Question

If $f\left( x \right)=\dfrac{1-\sin x}{{{\left( \pi -2x \right)}^{2}}},$ for $x\ne \dfrac{\pi }{2}$ is continuous at $x=\dfrac{\pi }{2},$ find $f\left( \dfrac{\pi }{2} \right)$

Answer 1

This question can be solved by using the concept of limits. It is given that $f\left( x \right)=\dfrac{1-\sin x}{{{\left( \pi -2x \right)}^{2}}},$ for $x\ne \dfrac{\pi }{2}$ and is continuous at $x=\dfrac{\pi }{2},$ implying that at $x=\dfrac{\pi }{2},$ the value of the function $f\left( x \right)$ will be the same when $x=\dfrac{\pi }{2}+h$ and $x=\dfrac{\pi }{2}-h.$ Here, h is an infinitesimal value. Therefore, we use the concept of limits to simplify this and solve. We will use L'Hospital's rule because we get a $\dfrac{0}{0}$ form while solving. Then we substitute the value of the limit to obtain the final answer.

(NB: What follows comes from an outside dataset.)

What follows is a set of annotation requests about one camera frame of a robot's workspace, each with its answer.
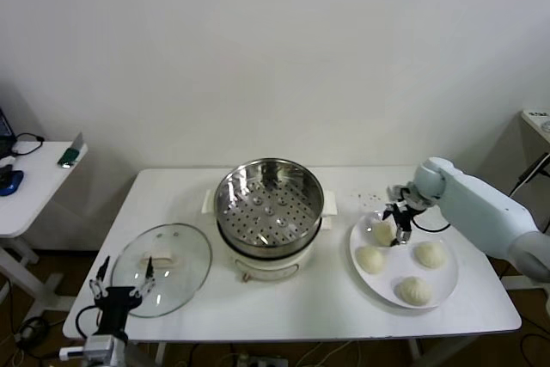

Complete step by step solution:
The given function $f\left( x \right)$ is a continuous function at $x=\dfrac{\pi }{2}.$ We use the concepts of limits to solve this since it is continuous at this point.
It is given that $f\left( x \right)=\dfrac{1-\sin x}{{{\left( \pi -2x \right)}^{2}}},$ at $x\ne \dfrac{\pi }{2}$ .
Suppose we apply limits for $x=\dfrac{\pi }{2},$
$\Rightarrow \displaystyle \lim_{x \to \dfrac{\pi }{2}}f\left( x \right)$
$\Rightarrow \displaystyle \lim_{x \to \dfrac{\pi }{2}}\dfrac{1-\sin x}{{{\left( \pi -2x \right)}^{2}}}$
Applying the limit,
$\Rightarrow \dfrac{1-\sin \dfrac{\pi }{2}}{{{\left( \pi -2.\dfrac{\pi }{2} \right)}^{2}}}$
We know that $\sin \dfrac{\pi }{2}$ value is 1 and cancelling the 2s in the numerator and denominator of the denominator term,
$\Rightarrow \dfrac{1-1}{{{\left( \pi -\pi \right)}^{2}}}$
Subtracting,
$\Rightarrow \dfrac{0}{0}$
This is an indeterminate form and can be simplified using the L Hospital’s rule which is nothing but the application of partial differentiation of the numerator and denominator separately.
Differentiating the numerator,
$\Rightarrow \dfrac{d}{dx}\left( 1-\sin x \right)$
We know the differentiation of a constant is 0 and of sin is cos.
$\Rightarrow 0-\cos x$
$\Rightarrow -\cos x$
Differentiating the denominator,
$\Rightarrow \dfrac{d}{dx}{{\left( \pi -2x \right)}^{2}}$
We use the differentiation of the composite function method and differentiate the outside function first and multiply it with the inside function. We know the differentiation of ${{x}^{2}}$ is $2x$ and this is the outside function. Here $x$ is $\left( \pi -2x \right).$ This is multiplied with the differentiation of the inside function which is $\pi -2x$ which is nothing but $-2.$
$\Rightarrow 2.\left( \pi -2x \right).-2$
Taking the product of all the terms,
$\Rightarrow -4\pi +8x$
Now applying limits to this,
$\Rightarrow \displaystyle \lim_{x \to \dfrac{\pi }{2}}\dfrac{-\cos x}{\left( -4\pi +8x \right)}$
Applying the limits,
$\Rightarrow \dfrac{-\cos \dfrac{\pi }{2}}{\left( -4\pi +8\dfrac{\pi }{2} \right)}$
We know the value of $\cos \dfrac{\pi }{2}$ is 0 and cancelling the 8 with 2 in the denominator,
$\Rightarrow \dfrac{0}{\left( -4\pi +4\pi \right)}$
Subtracting the terms in the denominator,
$\Rightarrow \dfrac{0}{0}$
Hence, we again apply the L Hospital’s rule.
Differentiating $-\cos x$ gives $+\sin x$ and differentiating the denominator $-4\pi +8x$ , leaves us with the constant of 8.
Using the limit for this now,
$\Rightarrow \displaystyle \lim_{x \to \dfrac{\pi }{2}}\dfrac{\sin x}{8}$
Applying the limit,
$\Rightarrow \dfrac{\sin \dfrac{\pi }{2}}{8}$
We know the value of $\sin \dfrac{\pi }{2}$ is 1. Substituting this,
$\Rightarrow \dfrac{1}{8}$

Hence, the value of the function $f\left( x \right)$ at $x=\dfrac{\pi }{2},$ that is $f\left( \dfrac{\pi }{2} \right)$ , is $\dfrac{1}{8}.$

Note: Basic derivatives and the different methods of differentiation is an important and necessary concept to solve this question. Students are required to know these formulas to solve them. It is also important for the students to know the basic sin and cos values at standard angle values.